▶ What you are asked to do: Transcribe the whole listing precisely, leaving nothing out.
=== Supplied information ===
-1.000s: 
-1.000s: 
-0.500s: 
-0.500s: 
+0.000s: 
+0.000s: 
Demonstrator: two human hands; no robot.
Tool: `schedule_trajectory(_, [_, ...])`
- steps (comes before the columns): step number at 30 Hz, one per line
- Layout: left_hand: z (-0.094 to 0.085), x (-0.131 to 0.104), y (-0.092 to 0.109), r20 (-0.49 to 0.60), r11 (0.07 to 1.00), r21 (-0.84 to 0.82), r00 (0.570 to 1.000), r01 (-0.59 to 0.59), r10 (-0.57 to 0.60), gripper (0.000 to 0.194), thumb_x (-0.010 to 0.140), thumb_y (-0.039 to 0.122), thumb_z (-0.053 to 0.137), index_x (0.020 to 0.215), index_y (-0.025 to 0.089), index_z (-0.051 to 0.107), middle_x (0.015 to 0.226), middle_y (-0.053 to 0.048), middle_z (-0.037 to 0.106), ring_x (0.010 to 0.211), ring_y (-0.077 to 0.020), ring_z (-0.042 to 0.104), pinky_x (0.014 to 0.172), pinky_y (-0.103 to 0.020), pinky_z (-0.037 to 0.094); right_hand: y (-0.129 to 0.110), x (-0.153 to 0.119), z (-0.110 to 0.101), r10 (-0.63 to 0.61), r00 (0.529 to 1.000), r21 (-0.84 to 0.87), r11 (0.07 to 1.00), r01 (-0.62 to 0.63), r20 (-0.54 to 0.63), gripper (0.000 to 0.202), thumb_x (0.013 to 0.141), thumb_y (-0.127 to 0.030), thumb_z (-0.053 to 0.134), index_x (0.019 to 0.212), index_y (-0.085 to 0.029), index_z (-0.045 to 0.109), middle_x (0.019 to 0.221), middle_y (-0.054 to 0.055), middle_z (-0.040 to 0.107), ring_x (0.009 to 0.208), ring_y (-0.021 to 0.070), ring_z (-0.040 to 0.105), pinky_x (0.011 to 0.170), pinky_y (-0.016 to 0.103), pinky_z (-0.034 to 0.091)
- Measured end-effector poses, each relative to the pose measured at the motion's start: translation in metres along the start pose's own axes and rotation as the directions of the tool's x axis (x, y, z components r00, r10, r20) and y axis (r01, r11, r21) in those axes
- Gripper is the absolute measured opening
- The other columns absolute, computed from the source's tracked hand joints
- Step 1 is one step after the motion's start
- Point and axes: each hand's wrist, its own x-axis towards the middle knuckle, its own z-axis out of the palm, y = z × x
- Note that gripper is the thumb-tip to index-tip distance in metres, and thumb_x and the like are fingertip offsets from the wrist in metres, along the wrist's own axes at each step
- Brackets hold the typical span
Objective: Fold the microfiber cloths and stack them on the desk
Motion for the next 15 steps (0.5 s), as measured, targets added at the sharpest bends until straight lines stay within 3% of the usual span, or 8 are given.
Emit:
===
▶ Response:
-1.000s: 
-1.000s: 
-0.500s: 
-0.500s: 
+0.000s: 
+0.000s: 
Demonstrator: two human hands; no robot.
Tool: `schedule_trajectory(_, [_, ...])`
- steps (comes before the columns): step number at 30 Hz, one per line
- Layout: left_hand: z (-0.094 to 0.085), x (-0.131 to 0.104), y (-0.092 to 0.109), r20 (-0.49 to 0.60), r11 (0.07 to 1.00), r21 (-0.84 to 0.82), r00 (0.570 to 1.000), r01 (-0.59 to 0.59), r10 (-0.57 to 0.60), gripper (0.000 to 0.194), thumb_x (-0.010 to 0.140), thumb_y (-0.039 to 0.122), thumb_z (-0.053 to 0.137), index_x (0.020 to 0.215), index_y (-0.025 to 0.089), index_z (-0.051 to 0.107), middle_x (0.015 to 0.226), middle_y (-0.053 to 0.048), middle_z (-0.037 to 0.106), ring_x (0.010 to 0.211), ring_y (-0.077 to 0.020), ring_z (-0.042 to 0.104), pinky_x (0.014 to 0.172), pinky_y (-0.103 to 0.020), pinky_z (-0.037 to 0.094); right_hand: y (-0.129 to 0.110), x (-0.153 to 0.119), z (-0.110 to 0.101), r10 (-0.63 to 0.61), r00 (0.529 to 1.000), r21 (-0.84 to 0.87), r11 (0.07 to 1.00), r01 (-0.62 to 0.63), r20 (-0.54 to 0.63), gripper (0.000 to 0.202), thumb_x (0.013 to 0.141), thumb_y (-0.127 to 0.030), thumb_z (-0.053 to 0.134), index_x (0.019 to 0.212), index_y (-0.085 to 0.029), index_z (-0.045 to 0.109), middle_x (0.019 to 0.221), middle_y (-0.054 to 0.055), middle_z (-0.040 to 0.107), ring_x (0.009 to 0.208), ring_y (-0.021 to 0.070), ring_z (-0.040 to 0.105), pinky_x (0.011 to 0.170), pinky_y (-0.016 to 0.103), pinky_z (-0.034 to 0.091)
- Measured end-effector poses, each relative to the pose measured at the motion's start: translation in metres along the start pose's own axes and rotation as the directions of the tool's x axis (x, y, z components r00, r10, r20) and y axis (r01, r11, r21) in those axes
- Gripper is the absolute measured opening
- The other columns absolute, computed from the source's tracked hand joints
- Step 1 is one step after the motion's start
- Point and axes: each hand's wrist, its own x-axis towards the middle knuckle, its own z-axis out of the palm, y = z × x
- Note that gripper is the thumb-tip to index-tip distance in metres, and thumb_x and the like are fingertip offsets from the wrist in metres, along the wrist's own axes at each step
- Brackets hold the typical span
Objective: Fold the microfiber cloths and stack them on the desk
Motion for the next 15 steps (0.5 s), as measured, targets added at the sharpest bends until straight lines stay within 3% of the usual span, or 8 are given.
Emit:

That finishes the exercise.